What you return must match the records word for word, except that pictures are dropped.

Given entries START

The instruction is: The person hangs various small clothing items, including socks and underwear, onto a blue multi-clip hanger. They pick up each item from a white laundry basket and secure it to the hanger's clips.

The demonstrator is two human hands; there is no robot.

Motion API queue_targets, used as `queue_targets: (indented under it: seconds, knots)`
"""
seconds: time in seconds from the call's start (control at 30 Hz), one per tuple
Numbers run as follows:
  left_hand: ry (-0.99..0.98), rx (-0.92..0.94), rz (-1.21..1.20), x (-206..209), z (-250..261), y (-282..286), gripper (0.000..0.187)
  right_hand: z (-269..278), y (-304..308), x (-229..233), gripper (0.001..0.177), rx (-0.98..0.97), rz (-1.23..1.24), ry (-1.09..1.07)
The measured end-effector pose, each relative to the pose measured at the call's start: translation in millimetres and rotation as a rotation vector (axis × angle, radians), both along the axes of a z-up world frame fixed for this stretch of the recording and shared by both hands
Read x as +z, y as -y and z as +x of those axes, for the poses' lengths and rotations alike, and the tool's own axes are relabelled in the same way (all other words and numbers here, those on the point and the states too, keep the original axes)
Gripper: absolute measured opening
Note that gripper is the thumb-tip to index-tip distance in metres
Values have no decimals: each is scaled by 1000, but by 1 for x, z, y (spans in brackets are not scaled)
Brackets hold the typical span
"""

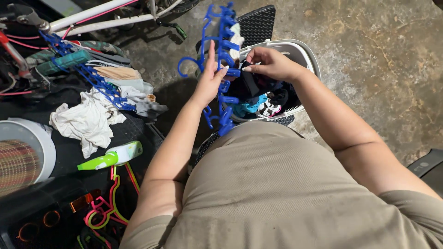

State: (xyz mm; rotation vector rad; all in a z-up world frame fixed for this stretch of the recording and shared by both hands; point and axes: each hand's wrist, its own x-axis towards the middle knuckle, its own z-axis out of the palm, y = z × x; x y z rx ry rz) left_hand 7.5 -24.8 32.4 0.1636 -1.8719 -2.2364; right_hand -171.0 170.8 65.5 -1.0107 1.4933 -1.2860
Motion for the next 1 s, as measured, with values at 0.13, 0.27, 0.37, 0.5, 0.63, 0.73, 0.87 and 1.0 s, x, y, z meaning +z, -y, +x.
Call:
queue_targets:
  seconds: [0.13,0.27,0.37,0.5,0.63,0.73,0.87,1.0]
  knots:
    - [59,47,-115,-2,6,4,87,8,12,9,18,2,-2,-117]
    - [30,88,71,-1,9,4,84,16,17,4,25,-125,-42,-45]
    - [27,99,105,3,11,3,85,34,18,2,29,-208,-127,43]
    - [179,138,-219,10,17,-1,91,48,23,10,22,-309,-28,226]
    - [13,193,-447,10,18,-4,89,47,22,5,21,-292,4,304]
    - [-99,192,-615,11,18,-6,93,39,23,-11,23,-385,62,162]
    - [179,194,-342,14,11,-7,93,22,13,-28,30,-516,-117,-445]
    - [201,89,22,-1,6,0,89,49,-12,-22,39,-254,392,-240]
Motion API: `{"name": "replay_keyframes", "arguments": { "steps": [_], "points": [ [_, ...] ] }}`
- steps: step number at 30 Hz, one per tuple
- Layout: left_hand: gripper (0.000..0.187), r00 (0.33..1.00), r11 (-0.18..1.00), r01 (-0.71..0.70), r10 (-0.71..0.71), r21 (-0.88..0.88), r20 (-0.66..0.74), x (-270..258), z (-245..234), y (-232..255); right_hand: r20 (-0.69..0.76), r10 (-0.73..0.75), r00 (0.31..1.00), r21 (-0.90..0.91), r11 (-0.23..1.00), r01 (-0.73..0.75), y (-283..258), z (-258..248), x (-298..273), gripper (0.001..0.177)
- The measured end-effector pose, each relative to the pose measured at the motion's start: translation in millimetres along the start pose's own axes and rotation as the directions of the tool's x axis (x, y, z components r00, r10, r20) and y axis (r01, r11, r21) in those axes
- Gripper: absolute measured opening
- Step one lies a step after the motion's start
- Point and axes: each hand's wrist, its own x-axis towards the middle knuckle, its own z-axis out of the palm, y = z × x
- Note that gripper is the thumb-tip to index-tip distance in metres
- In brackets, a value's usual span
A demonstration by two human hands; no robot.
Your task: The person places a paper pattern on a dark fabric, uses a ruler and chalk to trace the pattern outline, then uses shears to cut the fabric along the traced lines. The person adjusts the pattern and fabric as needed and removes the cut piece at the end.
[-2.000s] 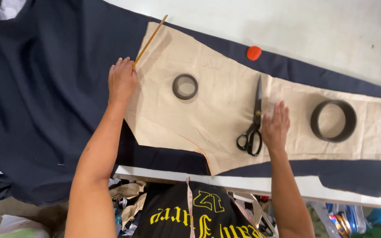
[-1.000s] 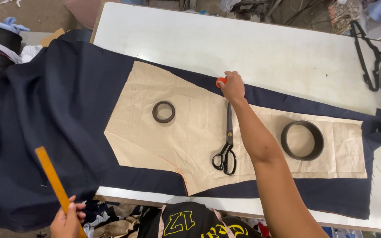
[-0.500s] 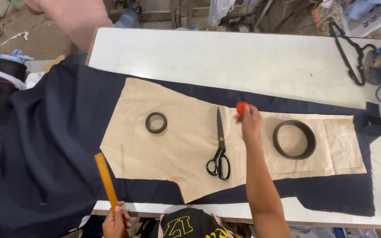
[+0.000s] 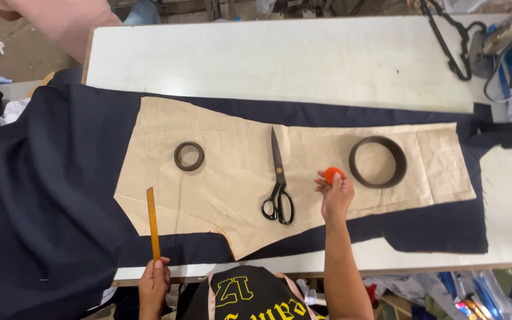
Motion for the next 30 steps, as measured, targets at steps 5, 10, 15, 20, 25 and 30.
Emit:
{"name": "replay_keyframes", "arguments": {
  "steps": [5,10,15,20,25,30],
  "points": [
    [0.038,0.997,0.997,-0.071,0.071,0.014,0.024,6,-5,7,0.016,0.042,0.999,0.054,0.998,-0.043,1,4,-1,0.022],
    [0.036,0.993,0.993,-0.116,0.116,-0.019,-0.005,4,-10,-3,0.051,-0.008,0.999,0.022,1.000,0.007,5,4,-5,0.021],
    [0.038,0.998,0.998,-0.053,0.052,-0.022,-0.032,-3,-8,-1,0.089,-0.050,0.995,-0.032,0.998,0.053,12,2,-1,0.023],
    [0.040,0.994,0.996,-0.072,0.066,-0.057,-0.091,-7,-7,1,0.118,-0.119,0.986,-0.087,0.988,0.130,18,2,-1,0.024],
    [0.038,0.994,0.992,-0.084,0.077,-0.098,-0.075,-4,-9,-14,0.128,-0.137,0.982,-0.133,0.979,0.154,16,4,-7,0.024],
    [0.039,0.997,0.995,-0.063,0.059,-0.072,-0.056,-8,-12,-9,0.123,-0.157,0.980,-0.140,0.975,0.173,23,1,-7,0.024]
  ]
}}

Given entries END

**Solution below:**
The instruction is: The person hangs various small clothing items, including socks and underwear, onto a blue multi-clip hanger. They pick up each item from a white laundry basket and secure it to the hanger's clips.

The demonstrator is two human hands; there is no robot.

Motion API queue_targets, used as `queue_targets: (indented under it: seconds, knots)`
"""
seconds: time in seconds from the call's start (control at 30 Hz), one per tuple
Numbers run as follows:
  left_hand: ry (-0.99..0.98), rx (-0.92..0.94), rz (-1.21..1.20), x (-206..209), z (-250..261), y (-282..286), gripper (0.000..0.187)
  right_hand: z (-269..278), y (-304..308), x (-229..233), gripper (0.001..0.177), rx (-0.98..0.97), rz (-1.23..1.24), ry (-1.09..1.07)
The measured end-effector pose, each relative to the pose measured at the call's start: translation in millimetres and rotation as a rotation vector (axis × angle, radians), both along the axes of a z-up world frame fixed for this stretch of the recording and shared by both hands
Read x as +z, y as -y and z as +x of those axes, for the poses' lengths and rotations alike, and the tool's own axes are relabelled in the same way (all other words and numbers here, those on the point and the states too, keep the original axes)
Gripper: absolute measured opening
Note that gripper is the thumb-tip to index-tip distance in metres
Values have no decimals: each is scaled by 1000, but by 1 for x, z, y (spans in brackets are not scaled)
Brackets hold the typical span
"""


State: (xyz mm; rotation vector rad; all in a z-up world frame fixed for this stretch of the recording and shared by both hands; point and axes: each hand's wrist, its own x-axis towards the middle knuckle, its own z-axis out of the palm, y = z × x; x y z rx ry rz) left_hand 7.5 -24.8 32.4 0.1636 -1.8719 -2.2364; right_hand -171.0 170.8 65.5 -1.0107 1.4933 -1.2860
Motion for the next 1 s, as measured, with values at 0.13, 0.27, 0.37, 0.5, 0.63, 0.73, 0.87 and 1.0 s, x, y, z meaning +z, -y, +x.
Call:
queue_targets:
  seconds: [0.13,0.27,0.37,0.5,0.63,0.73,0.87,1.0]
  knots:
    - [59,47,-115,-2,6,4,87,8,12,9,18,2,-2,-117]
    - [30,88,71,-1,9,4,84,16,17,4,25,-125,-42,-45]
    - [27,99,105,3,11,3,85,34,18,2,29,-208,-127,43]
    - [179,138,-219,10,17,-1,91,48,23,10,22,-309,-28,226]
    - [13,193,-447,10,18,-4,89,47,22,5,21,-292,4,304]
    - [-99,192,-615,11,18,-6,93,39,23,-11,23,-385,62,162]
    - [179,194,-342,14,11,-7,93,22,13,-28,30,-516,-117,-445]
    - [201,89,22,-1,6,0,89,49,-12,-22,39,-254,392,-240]
Motion API: `{"name": "replay_keyframes", "arguments": { "steps": [_], "points": [ [_, ...] ] }}`
- steps: step number at 30 Hz, one per tuple
- Layout: left_hand: gripper (0.000..0.187), r00 (0.33..1.00), r11 (-0.18..1.00), r01 (-0.71..0.70), r10 (-0.71..0.71), r21 (-0.88..0.88), r20 (-0.66..0.74), x (-270..258), z (-245..234), y (-232..255); right_hand: r20 (-0.69..0.76), r10 (-0.73..0.75), r00 (0.31..1.00), r21 (-0.90..0.91), r11 (-0.23..1.00), r01 (-0.73..0.75), y (-283..258), z (-258..248), x (-298..273), gripper (0.001..0.177)
- The measured end-effector pose, each relative to the pose measured at the motion's start: translation in millimetres along the start pose's own axes and rotation as the directions of the tool's x axis (x, y, z components r00, r10, r20) and y axis (r01, r11, r21) in those axes
- Gripper: absolute measured opening
- Step one lies a step after the motion's start
- Point and axes: each hand's wrist, its own x-axis towards the middle knuckle, its own z-axis out of the palm, y = z × x
- Note that gripper is the thumb-tip to index-tip distance in metres
- In brackets, a value's usual span
A demonstration by two human hands; no robot.
Your task: The person places a paper pattern on a dark fabric, uses a ruler and chalk to trace the pattern outline, then uses shears to cut the fabric along the traced lines. The person adjusts the pattern and fabric as needed and removes the cut piece at the end.
[-2.000s] 
[-1.000s] 
[-0.500s] 
[+0.000s] 
Motion for the next 30 steps, as measured, targets at steps 5, 10, 15, 20, 25 and 30.
Emit:
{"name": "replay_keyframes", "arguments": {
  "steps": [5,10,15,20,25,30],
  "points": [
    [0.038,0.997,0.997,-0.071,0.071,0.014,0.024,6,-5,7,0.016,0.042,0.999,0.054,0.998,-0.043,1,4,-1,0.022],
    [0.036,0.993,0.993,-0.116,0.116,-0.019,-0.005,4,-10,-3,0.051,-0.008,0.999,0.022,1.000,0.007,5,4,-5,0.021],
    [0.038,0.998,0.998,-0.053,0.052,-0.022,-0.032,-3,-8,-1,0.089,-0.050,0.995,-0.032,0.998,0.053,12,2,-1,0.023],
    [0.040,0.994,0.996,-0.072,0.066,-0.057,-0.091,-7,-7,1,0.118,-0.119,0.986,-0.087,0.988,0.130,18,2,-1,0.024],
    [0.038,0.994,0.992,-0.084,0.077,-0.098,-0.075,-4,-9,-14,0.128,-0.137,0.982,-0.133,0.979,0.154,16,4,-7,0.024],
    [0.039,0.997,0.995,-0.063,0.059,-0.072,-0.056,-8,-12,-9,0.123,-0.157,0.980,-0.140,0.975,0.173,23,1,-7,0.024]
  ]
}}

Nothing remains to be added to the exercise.